In another school-related case a week earlier, Justice Sonia Sotomayor said the court “continues to dismantle the wall of separation between church and state”.
Similar laws are playing out across the US
In 2022, at least 35 other states enacted or proposed legislation to outlaw or restrict lessons on “critical race theory”, while five other states have enacted laws that echo Florida’s “Don’t Say Gay” measure. More than two dozen other bills were proposed, according to the Human Rights Campaign and the Movement Advancement Project.
Joni Madison, interim president of the Human Rights Campaign, called implentation of the Florida’s “Don’t Say Gay” law a “shameful attack on students already struggling with the weight of discrimination.”
Two-thirds of LGBT+ youth reported negative mental health impacts around such legislation, according to a report from LGBT+ advocacy and crisis intervention group The Trevor Project.
A 2021 report from the organisation found LGBT+ youth are four times more likely to seriously consider, plan or attempt suicide than their peers, while LGBT+ young people between the ages of 13 and 24 attempt to kill themselves every 45 seconds within the US.
“It is a slapdash, mean-spirited, impossible-to-comply-with law designed to make LGBTQ+ students feel shame and isolation at school, a place where every child deserves a chance to learn and succeed,” Ms Madison said in a statement.

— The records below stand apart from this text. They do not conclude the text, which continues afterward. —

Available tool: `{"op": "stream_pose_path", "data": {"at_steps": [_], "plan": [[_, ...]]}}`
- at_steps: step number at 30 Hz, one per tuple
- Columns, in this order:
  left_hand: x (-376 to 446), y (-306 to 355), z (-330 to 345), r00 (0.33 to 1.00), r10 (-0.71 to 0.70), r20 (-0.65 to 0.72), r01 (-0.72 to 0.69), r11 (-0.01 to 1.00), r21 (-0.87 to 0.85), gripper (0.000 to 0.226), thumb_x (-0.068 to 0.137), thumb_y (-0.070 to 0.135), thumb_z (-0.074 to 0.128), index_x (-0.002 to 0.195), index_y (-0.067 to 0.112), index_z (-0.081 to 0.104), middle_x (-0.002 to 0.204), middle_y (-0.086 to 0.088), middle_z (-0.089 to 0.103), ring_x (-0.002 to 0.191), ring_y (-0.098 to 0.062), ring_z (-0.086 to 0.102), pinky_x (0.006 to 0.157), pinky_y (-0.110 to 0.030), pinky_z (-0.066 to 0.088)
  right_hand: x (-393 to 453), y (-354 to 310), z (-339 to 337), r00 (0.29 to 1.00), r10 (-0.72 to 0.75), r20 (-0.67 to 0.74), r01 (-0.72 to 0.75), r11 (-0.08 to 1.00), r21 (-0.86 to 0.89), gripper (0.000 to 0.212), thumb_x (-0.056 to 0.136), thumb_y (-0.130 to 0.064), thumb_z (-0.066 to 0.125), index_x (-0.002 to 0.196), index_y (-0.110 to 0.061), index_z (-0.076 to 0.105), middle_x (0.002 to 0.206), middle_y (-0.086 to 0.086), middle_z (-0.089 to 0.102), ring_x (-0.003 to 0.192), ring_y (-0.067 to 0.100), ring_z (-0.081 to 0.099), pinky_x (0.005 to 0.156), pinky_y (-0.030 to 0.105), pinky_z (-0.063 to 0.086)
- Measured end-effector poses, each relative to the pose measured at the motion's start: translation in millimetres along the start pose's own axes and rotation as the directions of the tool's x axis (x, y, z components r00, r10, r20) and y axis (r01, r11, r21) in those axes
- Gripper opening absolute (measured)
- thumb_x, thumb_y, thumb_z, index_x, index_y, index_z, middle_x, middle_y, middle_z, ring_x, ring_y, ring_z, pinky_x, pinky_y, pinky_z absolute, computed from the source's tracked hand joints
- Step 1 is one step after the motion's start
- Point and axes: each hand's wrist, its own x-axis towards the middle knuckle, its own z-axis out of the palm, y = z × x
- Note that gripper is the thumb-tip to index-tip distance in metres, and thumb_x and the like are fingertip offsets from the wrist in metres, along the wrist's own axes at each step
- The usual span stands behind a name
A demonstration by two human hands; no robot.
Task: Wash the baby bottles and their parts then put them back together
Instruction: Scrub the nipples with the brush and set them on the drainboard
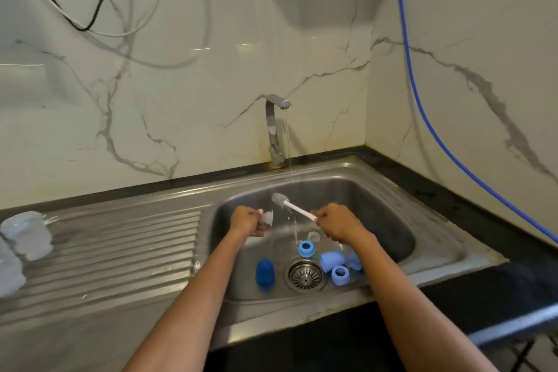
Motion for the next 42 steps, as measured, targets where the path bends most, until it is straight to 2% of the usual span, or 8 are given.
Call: {"op": "stream_pose_path", "data": {"at_steps": [4, 6, 11, 17, 24, 29, 36, 42], "plan": [[-25.3, -10.1, -16.6, 0.959, -0.271, -0.076, 0.179, 0.795, -0.580, 0.024, 0.104, 0.018, 0.038, 0.093, 0.001, 0.051, 0.073, -0.015, 0.052, 0.049, -0.022, 0.063, 0.048, -0.029, 0.055, -10.9, -5.1, 1.3, 0.994, -0.104, 0.037, 0.086, 0.943, 0.322, 0.028, 0.098, -0.023, 0.048, 0.121, -0.026, 0.065, 0.059, 0.004, 0.056, 0.044, 0.011, 0.042, 0.040, 0.022, 0.033], [-35.5, -10.2, -22.2, 0.952, -0.306, -0.016, 0.195, 0.643, -0.740, 0.029, 0.105, 0.020, 0.033, 0.113, -0.004, 0.048, 0.096, -0.026, 0.056, 0.072, -0.035, 0.067, 0.076, -0.036, 0.056, -16.4, -8.1, 4.8, 0.984, -0.169, 0.049, 0.137, 0.910, 0.391, 0.028, 0.097, -0.022, 0.049, 0.118, -0.029, 0.067, 0.056, 0.003, 0.055, 0.039, 0.009, 0.039, 0.038, 0.021, 0.031], [-40.0, 1.8, -28.6, 0.968, -0.250, -0.031, 0.090, 0.459, -0.884, 0.038, 0.102, 0.013, 0.039, 0.128, -0.015, 0.042, 0.127, -0.034, 0.052, 0.117, -0.040, 0.056, 0.100, -0.038, 0.046, -16.3, -5.0, 10.2, 0.958, -0.279, 0.061, 0.230, 0.879, 0.418, 0.027, 0.096, -0.021, 0.052, 0.109, -0.037, 0.070, 0.052, 0.000, 0.054, 0.038, 0.009, 0.037, 0.037, 0.021, 0.030], [-19.6, 3.4, -40.3, 0.976, -0.216, 0.023, 0.078, 0.251, -0.965, 0.021, 0.094, 0.003, 0.054, 0.111, -0.010, 0.054, 0.119, -0.026, 0.057, 0.117, -0.032, 0.056, 0.098, -0.036, 0.046, -9.7, -2.0, 13.6, 0.954, -0.297, 0.046, 0.248, 0.864, 0.438, 0.025, 0.097, -0.019, 0.053, 0.107, -0.032, 0.071, 0.053, 0.003, 0.053, 0.039, 0.008, 0.038, 0.038, 0.020, 0.032], [-8.9, 9.8, -37.1, 0.979, -0.160, 0.123, 0.155, 0.204, -0.967, 0.012, 0.091, 0.010, 0.059, 0.085, 0.000, 0.059, 0.075, -0.010, 0.066, 0.078, -0.016, 0.061, 0.056, -0.018, 0.055, -15.2, -3.9, 6.9, 0.960, -0.278, 0.028, 0.231, 0.848, 0.477, 0.027, 0.098, -0.019, 0.051, 0.109, -0.036, 0.068, 0.052, 0.001, 0.049, 0.040, 0.009, 0.035, 0.038, 0.021, 0.029], [-6.9, 4.8, -38.4, 0.986, -0.128, 0.103, 0.127, 0.202, -0.971, 0.008, 0.093, 0.010, 0.056, 0.094, 0.003, 0.060, 0.097, -0.012, 0.065, 0.107, -0.024, 0.058, 0.101, -0.034, 0.044, -18.7, 0.1, 5.6, 0.957, -0.263, 0.122, 0.185, 0.877, 0.443, 0.027, 0.098, -0.018, 0.050, 0.114, -0.030, 0.069, 0.053, 0.001, 0.049, 0.040, 0.009, 0.033, 0.037, 0.021, 0.028], [2.1, -0.9, -53.3, 0.989, -0.100, 0.111, 0.138, 0.323, -0.936, 0.007, 0.092, 0.008, 0.057, 0.094, 0.002, 0.059, 0.108, -0.017, 0.066, 0.110, -0.031, 0.061, 0.095, -0.040, 0.047, -20.7, -17.7, 13.1, 0.888, -0.460, 0.004, 0.452, 0.871, -0.193, 0.039, 0.098, -0.025, 0.052, 0.137, -0.031, 0.050, 0.071, 0.010, 0.060, 0.060, 0.014, 0.047, 0.065, 0.036, 0.046], [-3.6, -1.3, -54.0, 0.985, 0.001, 0.170, 0.152, 0.435, -0.887, 0.009, 0.092, 0.015, 0.058, 0.096, 0.007, 0.061, 0.083, -0.012, 0.074, 0.080, -0.023, 0.071, 0.104, -0.043, 0.043, -23.9, -7.4, -2.6, 0.925, -0.197, 0.324, -0.034, 0.809, 0.587, 0.030, 0.095, -0.032, 0.058, 0.124, -0.031, 0.064, 0.059, 0.001, 0.046, 0.045, 0.007, 0.032, 0.038, 0.017, 0.029]]}}
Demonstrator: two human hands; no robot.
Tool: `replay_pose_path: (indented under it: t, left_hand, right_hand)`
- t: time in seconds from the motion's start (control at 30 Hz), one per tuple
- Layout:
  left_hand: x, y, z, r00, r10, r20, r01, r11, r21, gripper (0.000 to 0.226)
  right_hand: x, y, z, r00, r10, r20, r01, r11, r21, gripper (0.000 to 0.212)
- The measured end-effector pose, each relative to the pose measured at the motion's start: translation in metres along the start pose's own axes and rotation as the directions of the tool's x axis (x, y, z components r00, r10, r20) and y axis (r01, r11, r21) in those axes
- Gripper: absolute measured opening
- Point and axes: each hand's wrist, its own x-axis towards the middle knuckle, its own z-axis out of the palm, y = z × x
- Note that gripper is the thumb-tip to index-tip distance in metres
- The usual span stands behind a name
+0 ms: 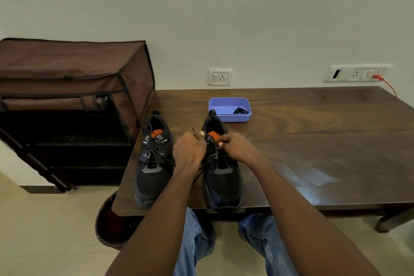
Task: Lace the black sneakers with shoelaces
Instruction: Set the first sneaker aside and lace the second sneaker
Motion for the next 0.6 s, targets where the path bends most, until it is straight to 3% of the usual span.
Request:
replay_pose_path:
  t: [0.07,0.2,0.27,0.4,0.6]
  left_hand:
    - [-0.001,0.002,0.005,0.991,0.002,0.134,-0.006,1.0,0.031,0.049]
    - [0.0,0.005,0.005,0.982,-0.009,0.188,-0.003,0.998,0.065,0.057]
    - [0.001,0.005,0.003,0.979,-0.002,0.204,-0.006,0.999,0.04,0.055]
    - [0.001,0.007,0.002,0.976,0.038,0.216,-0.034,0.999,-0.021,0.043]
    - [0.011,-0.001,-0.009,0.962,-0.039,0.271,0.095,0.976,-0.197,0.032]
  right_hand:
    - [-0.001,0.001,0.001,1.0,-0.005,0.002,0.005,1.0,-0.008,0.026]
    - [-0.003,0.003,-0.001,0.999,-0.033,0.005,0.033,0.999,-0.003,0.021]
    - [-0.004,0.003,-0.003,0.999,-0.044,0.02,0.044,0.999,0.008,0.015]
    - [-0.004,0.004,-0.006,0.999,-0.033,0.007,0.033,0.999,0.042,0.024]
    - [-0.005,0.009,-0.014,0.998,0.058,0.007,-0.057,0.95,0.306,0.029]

On 1 July, White House press secretary Karine Jean-Pierre called the law “discrimination, plain and simple.”
“It’s part of a disturbing and dangerous nationwide trend of right-wing politicians cynically targeting LGBTQI+ students, educators, and individuals to score political points,” she said in a statement. “It encourages bullying and threatens students’ mental health, physical safety, and well-being. It censors dedicated teachers and educators who want to do the right thing and support their students. And it must stop.”
Ms Weingarten told The Independent that the laws are “intended to censor, and to stifle and to chill speech and to make teachers think twice before they answer a question … and freeze the kind of critical thinking that is supposed to happen in schools.”
“They’re intended to get into teachers’ minds, get teachers wondering, ‘Should I answer that question? Can I answer that question?’ It’s intended to thwart knowledge,” he said. “Can we actually teach about the mass shooting that happened in Buffalo? ... Because it is clearly an example of white supremacy. And we can’t use the words white supremacy.”